We pull up in front of a darkened department store and Nadia spills out, dragging me up the steps behind her. The place is shuttered, but Nadia punches into her cell phone and the door swings open. A man ushers us inside. One by one, the floors erupt with a brilliant radiance. I’m greeted with a museum of clothes organized by color, sloping racks of draped garments in blues and reds and pinks, on the walls paintings of dogs in bathing suits, chandeliers low and ripe, recamier chairs piled with scarves. Under the gaping skylight in the back of the store hangs a row of silks and jerseys and corsets, white as winter.
“Isn’t an empty store the only way to shop?” Nadia says, combing through the white Martin Margiela section.
“Are you kidding? I’m not going to buy new clothes for this one party.” I avoid not only the topic of money but even glancing at the exorbitant prices. But Nadia is flinging hangers onto the chair, crinkled blazers and silk pants and a white bustier.
“Quick, they’re waiting. Try this on.” Nadia shoves me behind a velvet curtain.
I stand among pants and bustier, half in, half out of the clothes. Outside the dressing room, Nadia and the man are exchanging friendly inquiries about one another’s fa
mily and beyond them are floors of emptiness, piles of unseen clothes. A kind of rabid energy overtakes me. I start to frantically try one thing after another. A hand reaches in to me behind the curtain and I follow its directions until I’m zipped into some complicated Comme des Garçons thing, a Marie Antoinette–type gown to the knee, a silk blazer of white flowers draped over my shoulders. I look like some bold projection of myself at twenty-five, convinced I would have time for multiple reinventions.

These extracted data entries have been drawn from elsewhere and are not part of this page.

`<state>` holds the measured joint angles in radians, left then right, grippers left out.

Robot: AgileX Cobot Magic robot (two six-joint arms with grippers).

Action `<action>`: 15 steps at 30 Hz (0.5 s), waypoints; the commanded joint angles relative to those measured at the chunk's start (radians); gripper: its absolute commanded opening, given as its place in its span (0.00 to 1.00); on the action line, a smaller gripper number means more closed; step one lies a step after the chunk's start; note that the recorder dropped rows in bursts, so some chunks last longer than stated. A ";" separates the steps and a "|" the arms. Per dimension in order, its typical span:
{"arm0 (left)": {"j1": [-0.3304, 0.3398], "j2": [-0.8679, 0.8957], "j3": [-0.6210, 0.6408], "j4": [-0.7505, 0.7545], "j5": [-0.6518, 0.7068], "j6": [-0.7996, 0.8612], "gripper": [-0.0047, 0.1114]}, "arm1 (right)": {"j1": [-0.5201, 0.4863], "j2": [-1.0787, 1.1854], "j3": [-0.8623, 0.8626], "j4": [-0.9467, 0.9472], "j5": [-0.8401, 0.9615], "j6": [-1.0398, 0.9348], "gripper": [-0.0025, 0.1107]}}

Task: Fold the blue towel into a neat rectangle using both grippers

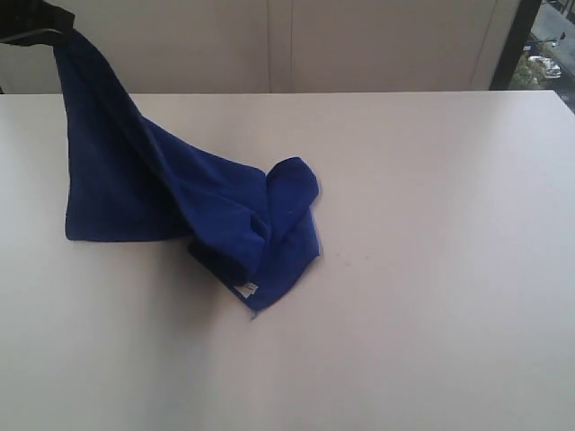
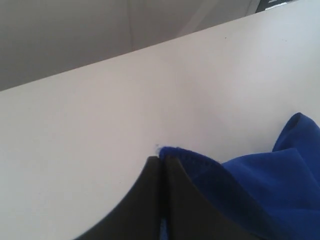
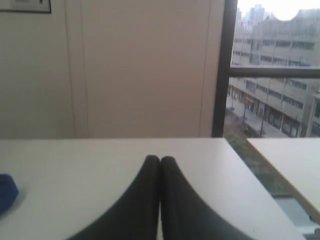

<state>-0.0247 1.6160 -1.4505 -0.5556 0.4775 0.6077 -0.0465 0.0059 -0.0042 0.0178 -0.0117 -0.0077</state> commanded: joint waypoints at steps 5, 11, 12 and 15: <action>0.001 -0.002 -0.004 -0.012 0.000 -0.009 0.04 | 0.005 -0.006 0.004 -0.003 -0.189 0.001 0.02; 0.001 -0.002 -0.004 -0.012 0.025 -0.009 0.04 | 0.005 -0.006 0.004 0.005 -0.223 -0.045 0.02; 0.001 -0.002 -0.004 -0.012 0.029 -0.009 0.04 | 0.005 -0.006 0.004 0.010 -0.228 -0.036 0.02; 0.001 -0.002 -0.004 -0.015 0.041 -0.009 0.04 | 0.005 -0.006 0.004 0.012 -0.208 -0.033 0.02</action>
<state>-0.0247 1.6160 -1.4505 -0.5556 0.4933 0.6066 -0.0465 0.0059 -0.0042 0.0245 -0.2190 -0.0393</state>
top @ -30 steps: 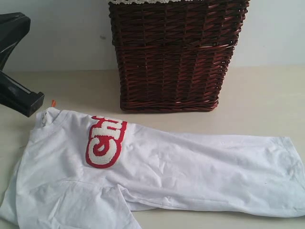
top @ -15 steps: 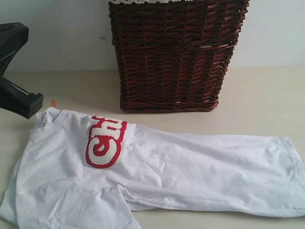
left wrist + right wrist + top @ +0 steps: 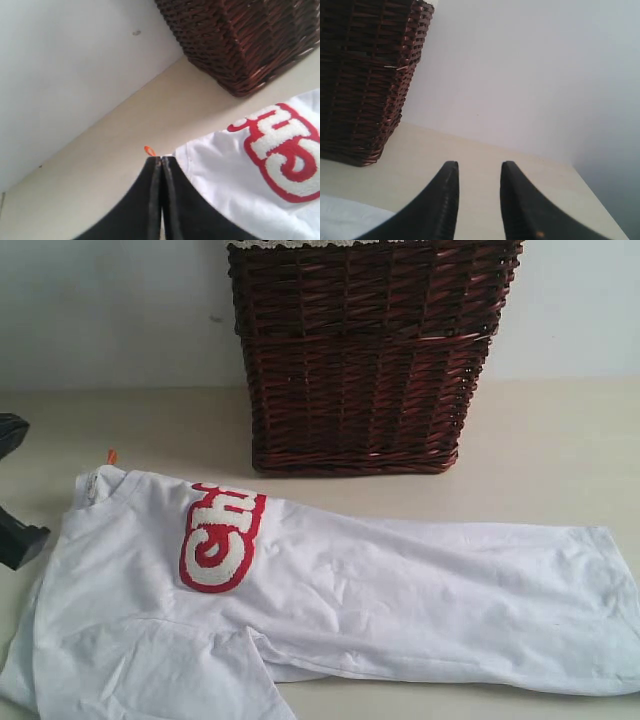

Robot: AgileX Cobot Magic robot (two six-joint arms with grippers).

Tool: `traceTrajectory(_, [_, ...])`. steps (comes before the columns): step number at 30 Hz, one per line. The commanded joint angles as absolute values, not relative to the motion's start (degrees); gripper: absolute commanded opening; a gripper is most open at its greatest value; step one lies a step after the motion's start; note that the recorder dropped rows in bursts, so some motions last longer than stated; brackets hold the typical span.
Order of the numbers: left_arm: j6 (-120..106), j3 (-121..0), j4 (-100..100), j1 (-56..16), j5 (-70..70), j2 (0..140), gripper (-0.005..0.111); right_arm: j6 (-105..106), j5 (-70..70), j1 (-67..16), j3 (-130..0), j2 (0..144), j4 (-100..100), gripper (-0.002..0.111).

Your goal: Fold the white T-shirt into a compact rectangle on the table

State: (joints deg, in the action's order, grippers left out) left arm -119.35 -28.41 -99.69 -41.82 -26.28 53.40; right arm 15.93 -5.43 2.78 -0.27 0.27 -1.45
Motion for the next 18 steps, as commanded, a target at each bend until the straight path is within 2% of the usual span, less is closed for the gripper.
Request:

“Perfect,” Nadia says, giving me a quick survey.
I finally read the tag. “It’s over four thousand euros!”
But I’m swept out of the store with the same stealth, my own clothes draped around an elbow, and the man in the sunglasses waves and tells us to have a nice time. In the backseat, my hoop skirt engulfs all the girls, and they’re all giggling, pinned by my taffeta.
“Now you look like somebody,” they say with approval.
“She is somebody,” Nadia says. Her tone, to my surprise, seems sincere.
We climb the steep staircase to the roof. In front of me, there’s only night, only the flash of white leather leggings, a buffed heel at my nose. Each window is murky, exploding with light and flesh. The bouncer hurries us inside to avoid photographers. “Have good time, devushki.”
The club is a series of windowless rooms with bursting music and a bald DJ swaying to his beat. A fuzzy drink that smells of peaches appears in my hand and next time I look down, it’s gone. There are clumps of men standing around the fringes of the dance floor watching Nadia and her friends undulate. The women are whispering to each other, pointing their phone cameras at Nadia. In the whirl of the strobe, they’re a sea of colorless creatures dipping in shades of blue. This is the new Russia: technology and hair and the frisson of danger.
Onstage is a woman who looks like Medovsky’s Marina, a blaze of red hair, bony limbs flailing. They call out to me, drag me inside their circle (“All hail the queen!”), and I shock myself by being capable of this still, sweaty gyrations to a mindless beat, hands electric in the air among the socialites of Moscow whose toothpick bodies hide mine from the onlookers, open only to the cool white lights of Krysha, the DJ at his turntable, cuing the awaiting track on his headphones, waiting for it to burst out onto the speakers.